How do I compare two lists of dictionaries?

Question

Working on a problem comparing two lists of dictionaries,

a = [{"colA":"red", "colB":"red", "colC":1},{"colA":"grape", "colB":"orange", "colC":4},{"colA":"tan", "colB":"mustard", "colC":3}]  
b =  [{"colA":"red", "colB":"red", "colC":1},{"colA":"red", "colB":"red", "colC":1},{"colA":"red", "colB":"red", "colC":1, "colD": 3}]

what's an efficient way to compare the two lists to see how many dictionaries in "a" match dictionaries in "b"? (I might have 1 million dictionaries in the list)

2.) I want to check for one list, how many duplicate dictionaries there are within that one list?

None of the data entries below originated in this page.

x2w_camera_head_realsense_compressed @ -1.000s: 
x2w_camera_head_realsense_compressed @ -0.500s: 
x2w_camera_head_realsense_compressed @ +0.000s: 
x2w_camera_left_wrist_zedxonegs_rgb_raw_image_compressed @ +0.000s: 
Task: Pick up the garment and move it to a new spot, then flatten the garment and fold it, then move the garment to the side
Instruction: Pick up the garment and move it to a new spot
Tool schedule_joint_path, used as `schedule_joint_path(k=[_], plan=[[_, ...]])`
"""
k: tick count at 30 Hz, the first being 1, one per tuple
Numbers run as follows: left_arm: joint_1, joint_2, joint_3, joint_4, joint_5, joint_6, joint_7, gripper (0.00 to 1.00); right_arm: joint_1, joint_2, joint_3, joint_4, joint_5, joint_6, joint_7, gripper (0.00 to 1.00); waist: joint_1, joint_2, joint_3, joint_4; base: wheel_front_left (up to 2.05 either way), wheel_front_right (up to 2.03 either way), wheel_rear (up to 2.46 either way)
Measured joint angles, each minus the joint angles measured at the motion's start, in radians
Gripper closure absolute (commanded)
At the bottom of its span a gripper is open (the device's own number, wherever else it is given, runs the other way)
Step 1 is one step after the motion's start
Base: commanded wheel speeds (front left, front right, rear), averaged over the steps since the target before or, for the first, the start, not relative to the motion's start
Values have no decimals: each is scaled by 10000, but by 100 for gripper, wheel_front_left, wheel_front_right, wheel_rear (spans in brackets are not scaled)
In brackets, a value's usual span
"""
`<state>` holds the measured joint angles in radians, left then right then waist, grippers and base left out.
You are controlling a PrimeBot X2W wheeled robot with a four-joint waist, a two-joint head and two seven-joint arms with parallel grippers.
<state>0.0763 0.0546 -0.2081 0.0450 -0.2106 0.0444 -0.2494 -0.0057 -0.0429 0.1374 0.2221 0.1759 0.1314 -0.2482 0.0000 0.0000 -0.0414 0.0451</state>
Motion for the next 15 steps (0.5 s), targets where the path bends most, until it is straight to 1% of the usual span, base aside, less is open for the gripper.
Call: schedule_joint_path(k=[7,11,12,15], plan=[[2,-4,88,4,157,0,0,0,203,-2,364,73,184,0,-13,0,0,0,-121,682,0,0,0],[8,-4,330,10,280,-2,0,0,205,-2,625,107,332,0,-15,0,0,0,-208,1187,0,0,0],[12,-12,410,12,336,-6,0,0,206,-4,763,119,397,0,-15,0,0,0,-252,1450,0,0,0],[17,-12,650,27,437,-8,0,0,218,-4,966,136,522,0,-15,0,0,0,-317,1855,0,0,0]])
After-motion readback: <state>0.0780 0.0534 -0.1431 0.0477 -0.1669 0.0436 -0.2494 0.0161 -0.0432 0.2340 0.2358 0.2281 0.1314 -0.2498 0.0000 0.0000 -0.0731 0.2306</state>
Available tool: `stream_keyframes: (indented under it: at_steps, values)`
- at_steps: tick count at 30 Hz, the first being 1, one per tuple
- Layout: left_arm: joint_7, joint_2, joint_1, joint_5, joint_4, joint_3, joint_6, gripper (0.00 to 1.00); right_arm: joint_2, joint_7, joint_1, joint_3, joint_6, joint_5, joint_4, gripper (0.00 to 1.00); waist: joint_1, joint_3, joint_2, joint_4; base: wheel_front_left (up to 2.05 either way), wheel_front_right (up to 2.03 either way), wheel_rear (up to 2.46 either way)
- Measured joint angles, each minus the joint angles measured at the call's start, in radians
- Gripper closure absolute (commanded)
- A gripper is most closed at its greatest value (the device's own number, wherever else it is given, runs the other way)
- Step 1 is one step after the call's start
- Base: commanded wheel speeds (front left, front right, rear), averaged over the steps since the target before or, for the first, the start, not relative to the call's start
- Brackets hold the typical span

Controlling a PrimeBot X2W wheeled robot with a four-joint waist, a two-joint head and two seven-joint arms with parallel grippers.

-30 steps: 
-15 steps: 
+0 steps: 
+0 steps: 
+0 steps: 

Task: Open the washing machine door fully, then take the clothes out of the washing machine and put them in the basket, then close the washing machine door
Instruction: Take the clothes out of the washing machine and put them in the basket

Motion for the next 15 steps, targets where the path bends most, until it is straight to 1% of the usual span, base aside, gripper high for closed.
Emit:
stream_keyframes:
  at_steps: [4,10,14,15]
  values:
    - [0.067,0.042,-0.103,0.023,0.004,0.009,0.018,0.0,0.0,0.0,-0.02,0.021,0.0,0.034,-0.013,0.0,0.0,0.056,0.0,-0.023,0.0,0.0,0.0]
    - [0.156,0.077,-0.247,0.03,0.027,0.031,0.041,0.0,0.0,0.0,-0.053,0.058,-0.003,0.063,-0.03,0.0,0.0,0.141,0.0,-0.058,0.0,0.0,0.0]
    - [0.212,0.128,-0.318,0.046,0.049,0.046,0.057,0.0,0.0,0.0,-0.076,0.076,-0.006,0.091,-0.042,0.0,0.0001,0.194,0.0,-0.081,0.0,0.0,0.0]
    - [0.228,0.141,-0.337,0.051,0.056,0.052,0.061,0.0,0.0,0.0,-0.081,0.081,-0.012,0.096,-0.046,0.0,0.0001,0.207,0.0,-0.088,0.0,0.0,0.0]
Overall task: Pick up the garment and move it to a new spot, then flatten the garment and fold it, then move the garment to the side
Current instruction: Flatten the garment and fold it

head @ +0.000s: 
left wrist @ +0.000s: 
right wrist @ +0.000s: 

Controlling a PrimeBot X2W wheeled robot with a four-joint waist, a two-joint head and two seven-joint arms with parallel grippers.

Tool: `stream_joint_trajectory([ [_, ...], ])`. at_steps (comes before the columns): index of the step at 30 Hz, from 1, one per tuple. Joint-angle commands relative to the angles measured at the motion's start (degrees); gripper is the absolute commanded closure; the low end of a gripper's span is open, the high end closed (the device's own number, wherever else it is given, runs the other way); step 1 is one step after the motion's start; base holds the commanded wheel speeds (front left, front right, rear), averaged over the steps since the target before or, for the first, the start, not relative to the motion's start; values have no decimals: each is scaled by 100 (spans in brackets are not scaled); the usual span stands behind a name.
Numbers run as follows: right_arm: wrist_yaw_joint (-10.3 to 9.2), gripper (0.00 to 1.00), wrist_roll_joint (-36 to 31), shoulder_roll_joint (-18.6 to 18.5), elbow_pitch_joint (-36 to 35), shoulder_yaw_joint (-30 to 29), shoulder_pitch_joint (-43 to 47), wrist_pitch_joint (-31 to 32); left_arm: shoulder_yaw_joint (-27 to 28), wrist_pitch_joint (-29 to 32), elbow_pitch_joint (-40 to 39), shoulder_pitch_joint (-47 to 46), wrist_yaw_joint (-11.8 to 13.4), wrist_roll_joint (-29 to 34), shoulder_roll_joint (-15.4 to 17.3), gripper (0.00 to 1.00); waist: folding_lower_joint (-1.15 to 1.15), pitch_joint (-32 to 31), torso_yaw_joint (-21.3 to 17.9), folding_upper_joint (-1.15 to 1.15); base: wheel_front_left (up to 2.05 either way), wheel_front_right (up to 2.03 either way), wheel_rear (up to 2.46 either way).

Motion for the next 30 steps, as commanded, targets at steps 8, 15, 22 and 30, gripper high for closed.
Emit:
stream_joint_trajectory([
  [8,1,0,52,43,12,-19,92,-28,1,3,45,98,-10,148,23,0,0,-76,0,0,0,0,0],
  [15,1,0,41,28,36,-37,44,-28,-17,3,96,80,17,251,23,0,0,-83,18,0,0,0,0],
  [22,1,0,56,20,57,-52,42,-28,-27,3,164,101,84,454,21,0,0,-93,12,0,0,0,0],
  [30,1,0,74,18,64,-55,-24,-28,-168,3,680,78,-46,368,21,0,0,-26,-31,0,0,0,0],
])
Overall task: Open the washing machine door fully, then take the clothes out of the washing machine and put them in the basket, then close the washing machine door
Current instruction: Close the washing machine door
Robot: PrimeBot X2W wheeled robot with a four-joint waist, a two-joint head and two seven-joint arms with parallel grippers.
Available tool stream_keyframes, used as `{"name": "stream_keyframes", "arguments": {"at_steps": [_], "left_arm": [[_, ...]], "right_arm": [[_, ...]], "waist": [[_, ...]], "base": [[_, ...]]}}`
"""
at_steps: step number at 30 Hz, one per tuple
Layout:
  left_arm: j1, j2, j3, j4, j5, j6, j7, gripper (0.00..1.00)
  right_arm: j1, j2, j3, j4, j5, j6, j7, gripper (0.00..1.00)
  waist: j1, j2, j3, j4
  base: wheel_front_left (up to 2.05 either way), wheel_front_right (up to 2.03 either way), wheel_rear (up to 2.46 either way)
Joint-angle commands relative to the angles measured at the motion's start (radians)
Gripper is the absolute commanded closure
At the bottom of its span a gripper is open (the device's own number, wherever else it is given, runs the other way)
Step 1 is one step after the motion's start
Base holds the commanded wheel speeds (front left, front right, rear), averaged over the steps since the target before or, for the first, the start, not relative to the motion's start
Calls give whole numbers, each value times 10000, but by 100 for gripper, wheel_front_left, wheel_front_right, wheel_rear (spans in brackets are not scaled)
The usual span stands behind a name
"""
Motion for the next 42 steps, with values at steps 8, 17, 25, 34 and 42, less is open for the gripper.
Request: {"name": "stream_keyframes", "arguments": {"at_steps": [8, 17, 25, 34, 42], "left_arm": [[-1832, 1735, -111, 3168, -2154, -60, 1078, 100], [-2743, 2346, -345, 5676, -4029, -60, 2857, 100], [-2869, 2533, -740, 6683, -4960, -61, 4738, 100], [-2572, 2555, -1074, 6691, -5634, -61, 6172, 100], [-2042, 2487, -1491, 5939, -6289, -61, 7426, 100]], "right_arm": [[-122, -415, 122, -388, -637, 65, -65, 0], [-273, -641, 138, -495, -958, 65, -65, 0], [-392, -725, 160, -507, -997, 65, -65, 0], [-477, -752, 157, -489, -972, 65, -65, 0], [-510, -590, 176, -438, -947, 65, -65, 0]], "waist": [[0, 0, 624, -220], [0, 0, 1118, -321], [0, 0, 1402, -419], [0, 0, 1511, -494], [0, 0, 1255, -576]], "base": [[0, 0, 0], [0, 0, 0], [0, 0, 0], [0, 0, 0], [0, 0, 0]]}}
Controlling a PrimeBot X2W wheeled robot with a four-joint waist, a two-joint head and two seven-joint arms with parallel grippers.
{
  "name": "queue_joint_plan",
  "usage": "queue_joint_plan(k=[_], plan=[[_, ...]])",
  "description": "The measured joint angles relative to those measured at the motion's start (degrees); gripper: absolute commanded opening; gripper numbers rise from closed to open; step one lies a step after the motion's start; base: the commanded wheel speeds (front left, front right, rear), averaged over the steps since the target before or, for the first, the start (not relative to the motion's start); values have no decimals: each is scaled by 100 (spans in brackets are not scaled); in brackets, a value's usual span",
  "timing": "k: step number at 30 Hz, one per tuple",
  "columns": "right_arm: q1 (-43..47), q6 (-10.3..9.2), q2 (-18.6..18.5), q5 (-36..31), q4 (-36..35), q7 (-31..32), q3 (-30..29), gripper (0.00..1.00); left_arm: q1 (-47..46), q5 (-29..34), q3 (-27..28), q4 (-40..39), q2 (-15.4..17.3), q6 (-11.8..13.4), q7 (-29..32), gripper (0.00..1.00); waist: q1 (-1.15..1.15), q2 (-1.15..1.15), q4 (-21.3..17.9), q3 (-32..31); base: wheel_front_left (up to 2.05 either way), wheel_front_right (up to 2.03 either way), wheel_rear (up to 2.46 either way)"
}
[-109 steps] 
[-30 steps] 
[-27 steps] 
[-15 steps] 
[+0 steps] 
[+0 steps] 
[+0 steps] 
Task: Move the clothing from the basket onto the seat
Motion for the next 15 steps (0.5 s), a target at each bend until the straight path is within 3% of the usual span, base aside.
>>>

using "in" isn't efficient for large lists, for my case I might have 1 million dictionaries within that list, but I would consider it if I can't find other options — Just an engineer, Aug 18 '22 at 14:29
@Justanengineer one way is to convert both to dataframe and then look for rows that are common between two — Himanshu Poddar, Aug 18 '22 at 14:37
I would like to use plain python for this, not sure if there's a more optimized way — Just an engineer, Aug 18 '22 at 14:39
If a dictionary is duplicated in `a` or `b` do you need to know how many times a duplicated dict appears in the other list (or the opposite)? — Ben, Aug 18 '22 at 14:41
Maybe this can help. https://stackoverflow.com/questions/9845369/comparing-2-lists-consisting-of-dictionaries-with-unique-keys-in-python — Albert_coding, Aug 18 '22 at 14:43
for #2, I just want to know how many times a duplicated dict appears in it's own list — Just an engineer, Aug 18 '22 at 14:44
With such a large list you may need some _actual context_ to make it efficient. For example, can you retain some _order_ in that list, such that you could use [bisection](https://docs.python.org/3/library/bisect.html) to find a given element (or its absence) more quickly? — jonrsharpe, Aug 18 '22 at 14:44
so do you want exact match or partial match, eg if a dicitonary in a has 3 key and dictionary in b has 4 key but all 3 mkeys matches in b, then do you consider that one ? — sahasrara62, Aug 18 '22 at 14:48
I would want both as separate answers if that makes sense, for my project I have to do partial match above a given % as well as a perfect match — Just an engineer, Aug 18 '22 at 14:51

kmontocam · Answer 1 · 2022-08-18T15:16:51.580

Python sets are a feasible way to solve this problem. Convert each list of dictionaries into a Python set formed by tuples (has to be tuples, since sets can't unhash the dict_items object Python creates when applying the function items() to a dictionary)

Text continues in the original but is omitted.